Duch, qui dirigeait le centre de détention et de tortures S-21à Phnom Penh durant le régime Khmers rouges (1975-79), dont le verdict sera prononcé le 26 juillet, vient de congédier son avocat français, Me François Roux, a annoncé vendredi 9 juillet le tribunal parrainé par les Nations unies. Selon le communiqué du Tribunal, Duch aurait décidé de se débarrasser de son conseil pour cause de « perte de confiance ». Il demeurera défendu par son second avocat, le Cambodgien Me Kar Savuth.

Me Roux avait, durant le procès, poussé Duch, à admettre sa responsabilité dans la torture et l’exécution de quelque 15.000 personnes. Mais au dernier jour de l’audience, toute sa stratégie de défense avait été balayée par son client qui, à la surprise générale, avait demandé sa remise en liberté. Son avocat cambodgien Me Savuth, qui est aussi l’avocat du Premier ministre Hun Sen, avait en effet plaidé non coupable et demandé l’acquittement de son client au motif que celui-ci n’était pas un haut dirigeant du régime Khmer rouge et que la responsabilité des crimes commis à l’époque ne pouvait donc lui être imputée.

« C’est une mauvaise surprise totale, avait admis François Roux après le revirement de son client dont il considérait qu’il était pris dans des « enjeux qui le dépassent ». «  Il y a, au Cambodge, un certain nombre de gens qui ne souhaitent pas ce tribunal ».

Nombre d’observateurs se perdent en conjectures pour expliquer l’attitude de l’avocat cambodgien. Une théorie parmi d’autres est que Kar Savuth, proche du Premier ministre Hun Sen, a choisi ce plaidoyer de non culpabilité pour entrainer une condamnation à une très longue peine prison. Il est en effet connu que le gouvernement cambodgien souhaite que Duch finisse ses jours en prison. La stratégie du pouvoir serait de faire de Duch un symbole, de tout mettre en œuvre pour éviter de nouvelles inculpations et d’en finir avec ce procès qui dérange (lire ici). Quant aux quatre autres dirigeants du régime Khmer rouge dont le procès s’ouvrira en 2011, leur stratégie de défense est d’ores et déjà établie puisqu’ils nient farouchement toutes responsabilités dans les massacres commis durant le régime Khmer Rouge.

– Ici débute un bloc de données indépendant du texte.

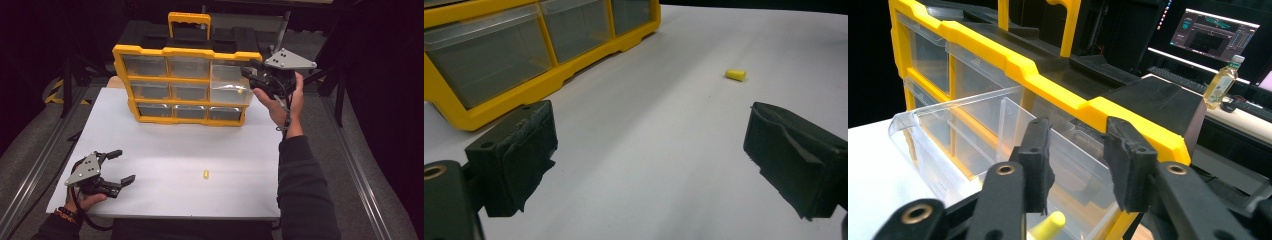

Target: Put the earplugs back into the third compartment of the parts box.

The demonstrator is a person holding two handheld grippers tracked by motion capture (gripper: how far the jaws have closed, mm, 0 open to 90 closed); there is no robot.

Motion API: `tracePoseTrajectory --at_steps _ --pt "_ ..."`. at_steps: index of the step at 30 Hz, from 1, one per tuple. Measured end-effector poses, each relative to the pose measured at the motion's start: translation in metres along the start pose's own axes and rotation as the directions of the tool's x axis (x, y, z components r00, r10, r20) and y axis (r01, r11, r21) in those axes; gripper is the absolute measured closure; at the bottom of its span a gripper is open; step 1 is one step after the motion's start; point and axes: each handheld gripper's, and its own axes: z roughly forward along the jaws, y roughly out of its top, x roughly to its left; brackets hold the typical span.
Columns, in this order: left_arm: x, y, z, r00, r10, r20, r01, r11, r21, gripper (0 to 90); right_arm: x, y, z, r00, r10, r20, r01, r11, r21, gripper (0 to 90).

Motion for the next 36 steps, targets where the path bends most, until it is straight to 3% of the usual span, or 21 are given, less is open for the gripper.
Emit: tracePoseTrajectory --at_steps 6,10,13,23,28,36 --pt "0.0 0.0 0.0 1.0 0.0 -0.001 0.0 1.0 0.002 8.0 0.005 -0.001 -0.01 1.0 0.0 0.007 0.001 0.999 -0.05 46.4" --pt "-0.001 0.0 0.001 1.0 0.002 0.002 -0.002 1.0 0.004 7.9 0.013 -0.004 -0.021 0.9994 -0.027 0.021 0.029 0.996 -0.083 40.2" --pt "-0.001 0.0 0.001 1.0 0.003 0.001 -0.003 1.0 0.006 7.9 0.017 -0.006 -0.029 0.9995 -0.03 0.009 0.03 0.993 -0.117 38.9" --pt "-0.002 0.0 0.002 1.0 0.006 -0.001 -0.006 0.9999 0.01 7.9 0.035 -0.026 -0.054 0.9978 -0.063 0.019 0.065 0.983 -0.173 28.5" --pt "-0.002 0.0 0.002 1.0 0.005 -0.003 -0.005 0.9999 0.012 7.9 0.046 -0.039 -0.061 0.9958 -0.09 0.017 0.091 0.982 -0.166 26.7" --pt "-0.002 0.0 0.002 1.0 0.008 -0.001 -0.008 0.9998 0.016 7.9 0.065 -0.067 -0.065 0.9911 -0.12 -0.059 0.111 0.984 -0.137 24.1"
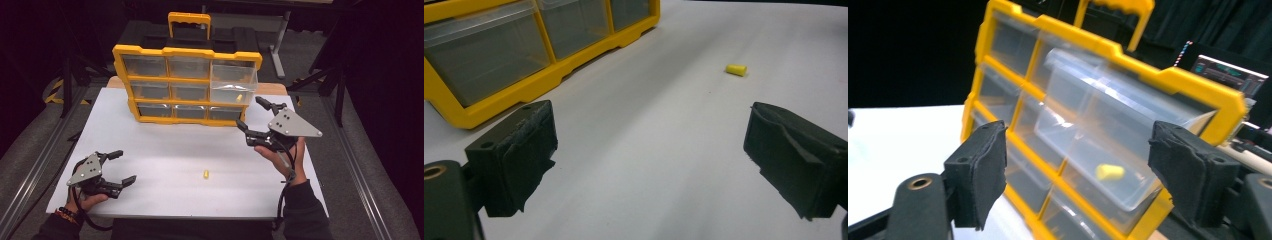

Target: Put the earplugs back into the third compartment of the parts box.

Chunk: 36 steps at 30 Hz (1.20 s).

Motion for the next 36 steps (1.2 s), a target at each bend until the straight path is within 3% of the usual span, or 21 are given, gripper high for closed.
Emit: tracePoseTrajectory --at_steps 9,15,19,21,25,28,31,33,35,36 --pt "0.0 0.0 0.0 1.0 -0.001 0.003 0.001 1.0 0.0 8.0 0.02 -0.028 0.006 0.9966 0.009 -0.081 -0.003 0.997 0.072 18.1" --pt "0.0 0.0 0.0 1.0 0.002 0.005 -0.002 1.0 0.001 8.0 0.03 -0.049 0.016 0.9833 0.038 -0.178 -0.01 0.988 0.154 13.0" --pt "0.0 0.0 0.0 1.0 0.001 0.002 -0.001 1.0 0.002 8.1 0.037 -0.068 0.026 0.9635 0.081 -0.255 -0.02 0.972 0.234 11.1" --pt "0.0 0.0 0.0 1.0 0.002 0.004 -0.002 1.0 0.004 8.1 0.043 -0.078 0.035 0.9491 0.096 -0.3 -0.004 0.956 0.293 9.6" --pt "-0.001 0.001 0.0 1.0 0.006 0.002 -0.006 1.0 0.005 8.2 0.053 -0.093 0.047 0.9236 0.129 -0.361 0.01 0.933 0.36 8.1" --pt "0.0 0.001 -0.001 1.0 0.006 0.003 -0.006 1.0 0.003 8.4 0.058 -0.102 0.054 0.9123 0.157 -0.378 0.007 0.918 0.397 8.1" --pt "0.0 0.001 0.0 1.0 0.006 0.005 -0.006 1.0 0.004 8.4 0.066 -0.112 0.063 0.896 0.176 -0.408 0.027 0.895 0.446 8.5" --pt "0.0 0.0 0.0 1.0 0.006 0.006 -0.006 1.0 0.004 8.4 0.071 -0.117 0.068 0.8821 0.193 -0.43 0.031 0.886 0.462 10.0" --pt "0.0 0.0 0.0 1.0 0.007 0.006 -0.007 1.0 0.005 8.5 0.076 -0.121 0.072 0.8785 0.188 -0.439 0.051 0.877 0.478 12.6" --pt "0.0 0.0 0.0 1.0 0.007 0.006 -0.007 1.0 0.005 8.4 0.079 -0.123 0.075 0.8721 0.189 -0.452 0.06 0.875 0.48 15.3"
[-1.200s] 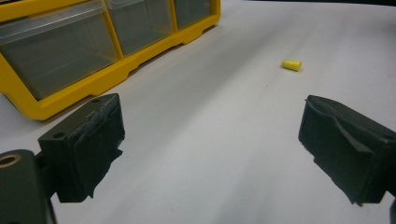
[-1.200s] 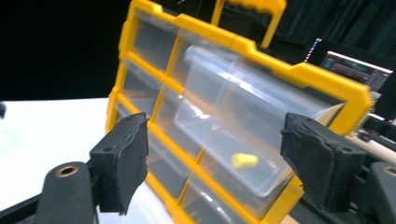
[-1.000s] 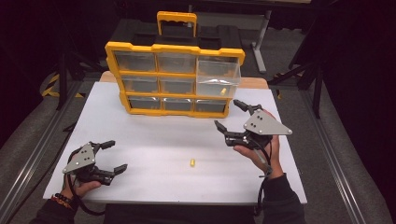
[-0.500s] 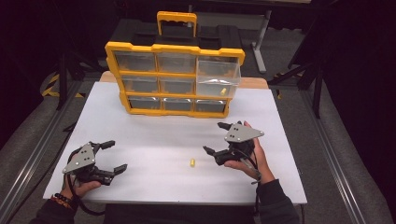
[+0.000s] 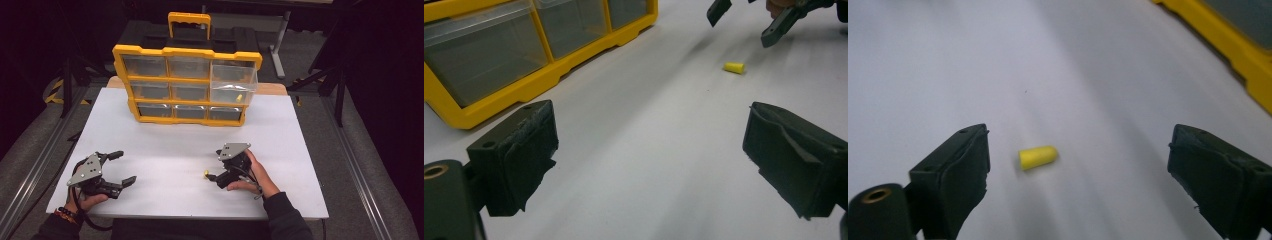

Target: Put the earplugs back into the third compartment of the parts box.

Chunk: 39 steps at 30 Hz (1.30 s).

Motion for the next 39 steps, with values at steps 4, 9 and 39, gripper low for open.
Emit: tracePoseTrajectory --at_steps 4,9,39 --pt "0.0 0.0 0.0 1.0 0.001 0.003 -0.001 1.0 0.001 8.5 0.001 -0.001 0.011 0.9997 -0.004 -0.023 0.004 1.0 0.018 21.9" --pt "0.0 0.0 0.0 1.0 0.001 0.007 -0.002 1.0 0.006 8.6 0.002 -0.003 0.021 0.9978 -0.019 -0.063 0.024 0.997 0.067 31.9" --pt "0.0 0.0 -0.001 0.9999 0.012 0.008 -0.012 0.9999 0.01 9.5 0.006 0.0 0.017 0.9909 -0.04 -0.128 0.047 0.998 0.05 69.6"
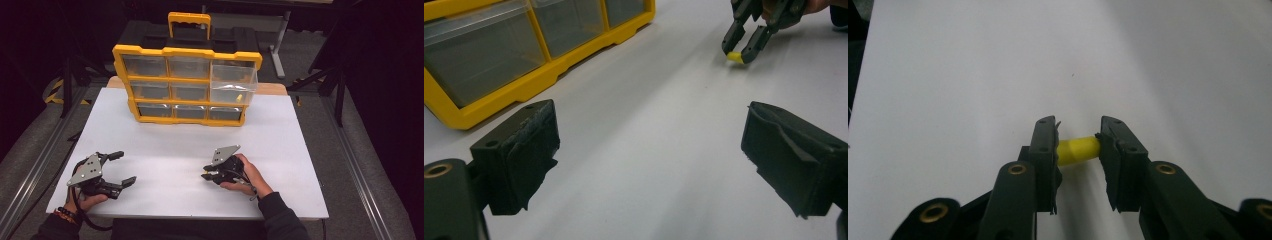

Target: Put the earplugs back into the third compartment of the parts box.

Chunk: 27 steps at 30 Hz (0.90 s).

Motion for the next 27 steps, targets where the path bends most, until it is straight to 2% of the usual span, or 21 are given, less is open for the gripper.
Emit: tracePoseTrajectory --at_steps 8,12,15,19,21,27 --pt "0.0 0.0 -0.001 1.0 -0.005 0.001 0.005 1.0 -0.005 9.4 0.002 0.004 -0.019 0.9985 -0.006 0.054 0.011 0.997 -0.077 69.9" --pt "0.0 0.0 -0.001 1.0 0.0 -0.002 0.0 1.0 -0.008 9.3 0.003 0.005 -0.033 0.9952 -0.013 0.097 0.022 0.995 -0.098 69.9" --pt "0.0 0.0 -0.001 1.0 -0.001 -0.003 0.001 1.0 -0.009 9.2 0.004 0.005 -0.046 0.9933 -0.002 0.116 0.018 0.99 -0.141 69.9" --pt "-0.001 0.0 -0.001 1.0 -0.001 -0.002 0.001 1.0 -0.006 9.2 0.003 0.006 -0.066 0.9846 0.002 0.175 0.028 0.985 -0.169 69.9" --pt "0.0 0.0 -0.001 1.0 -0.001 -0.002 0.001 1.0 -0.006 9.2 0.001 0.004 -0.076 0.9818 0.017 0.189 0.021 0.98 -0.197 69.9" --pt "0.0 0.0 -0.001 1.0 -0.002 -0.002 0.002 1.0 -0.005 9.2 -0.005 -0.005 -0.112 0.9611 0.08 0.264 -0.002 0.959 -0.284 70.0"
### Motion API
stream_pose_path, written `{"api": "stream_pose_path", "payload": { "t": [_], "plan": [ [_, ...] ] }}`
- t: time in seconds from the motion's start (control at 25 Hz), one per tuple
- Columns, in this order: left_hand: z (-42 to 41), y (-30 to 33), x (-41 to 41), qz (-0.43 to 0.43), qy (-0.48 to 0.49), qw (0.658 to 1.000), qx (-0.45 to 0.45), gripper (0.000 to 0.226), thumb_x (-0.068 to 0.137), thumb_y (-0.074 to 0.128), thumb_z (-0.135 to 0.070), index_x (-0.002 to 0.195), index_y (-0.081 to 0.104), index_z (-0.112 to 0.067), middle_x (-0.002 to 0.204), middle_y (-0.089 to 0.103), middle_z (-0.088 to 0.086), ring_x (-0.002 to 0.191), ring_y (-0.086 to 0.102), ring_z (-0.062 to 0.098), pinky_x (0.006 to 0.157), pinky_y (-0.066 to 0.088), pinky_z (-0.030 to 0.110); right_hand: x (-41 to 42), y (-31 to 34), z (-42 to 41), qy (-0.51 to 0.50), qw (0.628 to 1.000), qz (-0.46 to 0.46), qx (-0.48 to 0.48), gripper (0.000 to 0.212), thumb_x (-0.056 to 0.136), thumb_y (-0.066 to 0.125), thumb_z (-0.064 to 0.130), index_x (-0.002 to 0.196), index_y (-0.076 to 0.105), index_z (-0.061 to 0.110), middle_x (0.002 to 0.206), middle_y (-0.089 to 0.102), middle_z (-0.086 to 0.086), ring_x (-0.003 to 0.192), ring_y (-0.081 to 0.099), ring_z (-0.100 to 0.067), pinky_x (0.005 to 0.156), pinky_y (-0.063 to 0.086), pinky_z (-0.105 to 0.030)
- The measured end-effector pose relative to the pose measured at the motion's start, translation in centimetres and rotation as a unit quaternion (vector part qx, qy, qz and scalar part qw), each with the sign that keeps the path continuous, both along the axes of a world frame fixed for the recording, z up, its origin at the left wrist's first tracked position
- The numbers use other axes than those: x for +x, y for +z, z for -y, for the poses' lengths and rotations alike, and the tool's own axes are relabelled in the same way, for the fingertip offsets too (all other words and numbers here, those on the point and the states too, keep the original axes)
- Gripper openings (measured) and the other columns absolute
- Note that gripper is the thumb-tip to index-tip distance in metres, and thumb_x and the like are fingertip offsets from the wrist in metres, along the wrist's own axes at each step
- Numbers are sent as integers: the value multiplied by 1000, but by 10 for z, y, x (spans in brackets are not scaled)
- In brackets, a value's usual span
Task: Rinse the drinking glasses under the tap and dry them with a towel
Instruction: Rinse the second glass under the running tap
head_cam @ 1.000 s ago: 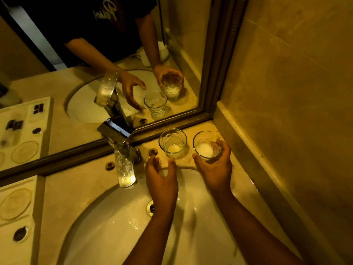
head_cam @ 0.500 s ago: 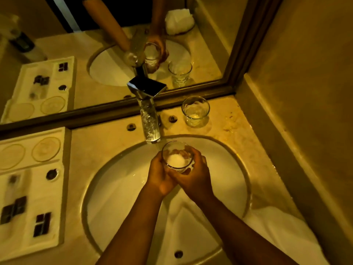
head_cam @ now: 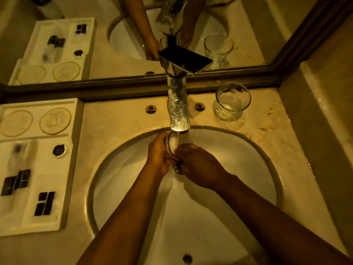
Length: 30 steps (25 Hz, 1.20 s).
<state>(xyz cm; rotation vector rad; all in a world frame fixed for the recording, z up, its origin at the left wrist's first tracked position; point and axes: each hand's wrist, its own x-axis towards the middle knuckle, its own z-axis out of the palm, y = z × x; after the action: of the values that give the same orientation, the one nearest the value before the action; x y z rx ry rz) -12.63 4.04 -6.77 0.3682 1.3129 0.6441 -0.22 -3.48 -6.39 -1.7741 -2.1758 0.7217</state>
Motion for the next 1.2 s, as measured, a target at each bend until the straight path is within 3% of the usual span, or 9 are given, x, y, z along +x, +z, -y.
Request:
{"api": "stream_pose_path", "payload": {
  "t": [0.12, 0.28, 0.4, 0.48, 0.64, 0.72, 0.88, 1.04, 1.2],
  "plan": [
    [0, 4, 1, -39, -28, 996, 75, 11, 90, 64, -20, 93, 74, -17, 84, 78, 9, 74, 74, 24, 64, 59, 33, 14, -1, -13, 61, 998, -1, -7, 58, 85, 61, 20, 139, 46, 32, 138, 54, 0, 115, 58, -21, 89, 54, -35],
    [2, 3, 3, 6, -23, 993, 119, 13, 98, 61, -15, 90, 72, -16, 76, 77, 5, 69, 73, 18, 60, 57, 28, 1, 2, -6, -20, 988, -136, -70, 55, 89, 62, 14, 142, 49, 24, 135, 59, -5, 119, 57, -22, 101, 46, -31],
    [7, 1, 10, -37, 1, 992, 122, 16, 97, 62, -17, 82, 67, -17, 54, 66, -6, 51, 64, 9, 51, 52, 22, -21, 18, -7, -158, 877, -395, -224, 40, 85, 63, 7, 124, 63, 18, 113, 70, -5, 106, 66, -22, 93, 55, -41],
    [8, 5, 11, -53, -1, 991, 124, 18, 96, 63, -17, 78, 66, -17, 51, 65, -9, 49, 64, 4, 49, 51, 19, -24, 24, -6, -200, 831, -462, -238, 33, 83, 63, 2, 113, 68, 16, 100, 72, -6, 97, 69, -22, 85, 57, -37],
    [2, 13, 8, -47, -39, 997, 52, 19, 94, 59, -25, 90, 75, -14, 76, 76, 5, 74, 72, 22, 68, 57, 33, -5, 15, 4, -21, 991, -93, -94, 37, 94, 58, 16, 131, 59, 23, 124, 66, -1, 111, 61, -20, 88, 45, -28],
    [-3, 11, 4, -63, -120, 991, 11, 31, 93, 51, -35, 92, 74, -14, 74, 73, 7, 63, 69, 22, 56, 54, 28, 8, 16, 2, 60, 997, 16, -46, 41, 94, 58, 18, 135, 56, 22, 132, 62, -4, 117, 58, -24, 93, 46, -31],
    [-12, 10, -15, -13, -282, 958, -51, 55, 95, 35, -52, 77, 63, -8, 56, 50, 12, 28, 35, 14, 34, 23, 11, 21, 18, -9, 82, 997, 0, -7, 41, 90, 66, 23, 131, 61, 18, 127, 65, -8, 113, 62, -29, 92, 52, -39],
    [-4, 10, -9, 88, -198, 976, -10, 57, 92, 39, -56, 81, 63, -6, 56, 58, 10, 31, 39, 11, 36, 21, 15, 9, 11, -10, -61, 977, -200, -37, 25, 95, 61, 31, 116, 72, 21, 108, 74, 2, 100, 68, -12, 89, 51, -25],
    [14, 7, 4, 15, -109, 990, 91, 50, 103, 36, -49, 108, 69, -12, 82, 76, 5, 75, 72, 16, 63, 52, 26, -12, 21, -10, -274, 861, -414, -108, 10, 91, 68, 23, 99, 73, 19, 85, 75, 2, 82, 73, -14, 76, 58, -27]
  ]
}}
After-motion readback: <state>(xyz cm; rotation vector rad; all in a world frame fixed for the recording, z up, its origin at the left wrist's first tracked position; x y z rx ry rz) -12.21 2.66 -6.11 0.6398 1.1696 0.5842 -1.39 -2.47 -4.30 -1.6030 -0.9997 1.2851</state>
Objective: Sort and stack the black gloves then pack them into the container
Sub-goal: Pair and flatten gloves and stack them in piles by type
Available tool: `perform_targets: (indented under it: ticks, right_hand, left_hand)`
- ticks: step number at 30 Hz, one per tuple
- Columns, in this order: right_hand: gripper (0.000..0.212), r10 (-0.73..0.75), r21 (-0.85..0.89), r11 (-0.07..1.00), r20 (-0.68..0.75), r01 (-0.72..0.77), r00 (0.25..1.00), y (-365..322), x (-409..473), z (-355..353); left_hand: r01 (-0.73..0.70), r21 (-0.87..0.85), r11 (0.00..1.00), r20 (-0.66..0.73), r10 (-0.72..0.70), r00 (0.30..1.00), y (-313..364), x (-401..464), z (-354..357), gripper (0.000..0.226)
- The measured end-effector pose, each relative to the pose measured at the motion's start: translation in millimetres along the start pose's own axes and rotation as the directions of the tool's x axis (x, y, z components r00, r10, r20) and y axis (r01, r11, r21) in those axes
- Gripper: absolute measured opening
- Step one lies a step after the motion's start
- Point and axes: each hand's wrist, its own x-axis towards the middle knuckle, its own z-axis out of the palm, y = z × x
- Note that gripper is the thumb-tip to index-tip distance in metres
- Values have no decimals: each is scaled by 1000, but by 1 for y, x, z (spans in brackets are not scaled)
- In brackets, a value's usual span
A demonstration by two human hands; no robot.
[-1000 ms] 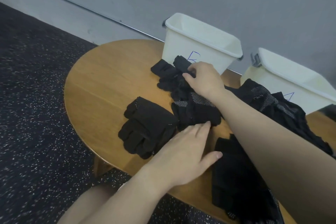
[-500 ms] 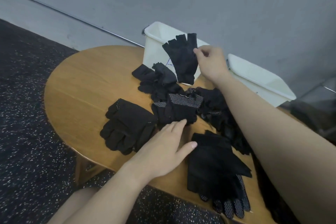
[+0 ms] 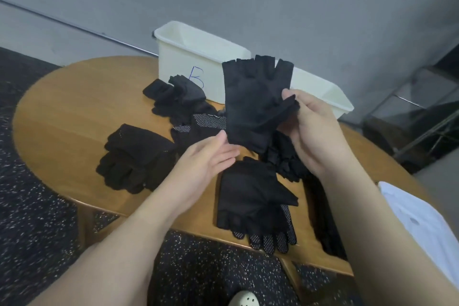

Rappelons qu’il s’agit du chef de l’État Khieu Samphan, du ministre des Affaires étrangères Ieng Sary, époux de Ieng Thirith, de Ieng Thirith, ancienne ministre des Affaires sociales du régime des Khmers rouges et de Nuon Chea, idéologue et numéro deux du régime.
Quoiqu’il en soit l’annonce, à quinze jours du verdict, de la révocation de François Roux, laisse, elle aussi, perplexe.

 

Duch en quête d’un avocat chinois pour le défendre en appel

Seule certitude dans cet océan d’interrogations, Duch s’apprête à faire appel du verdict qui sera prononcé le 26 juillet.  Dans une interview à RFI samedi Kar Savuth, l’avocat cambodgien de Duch, l’a d’ailleurs confirmé en annonçant que son client était actuellement en quête d’un avocat chinois. « La raison pour laquelle Duch veut un avocat chinois est que la Chine est un pays communiste comme l’était le Cambodge sous le régime de Pol Pot. Il ne veut pas d’avocat  d’un pays libre pour juger le peuple communiste».

Cette annonce est-elle une réalité ou annonce-t-elle une nouvelle stratégie visant à placer les débats sur un terrain beaucoup plus politique, décrédibilisant au passage le Tribunal parrainé par l’ONU ?

Dans le premier cas, il y a au moins une question à laquelle on pourra répondre avec certitude : les remords de Duch durant le procès n’avaient rien de sincères. Ce dont Chum Sirath, partie civile contre Duch se dit convaincu : « Duch est resté Khmer rouge jusqu’à la fin et je crois qu’il le fait pour l’histoire. Quand dans 100 ans les jeunes Cambodgiens apprendront l’histoire de la période Khmers rouges, Duch voudrait qu’on le considère comme un Saint-Just ou comme un Robespierre. », déclarait il vendredi dans une interview à RFI.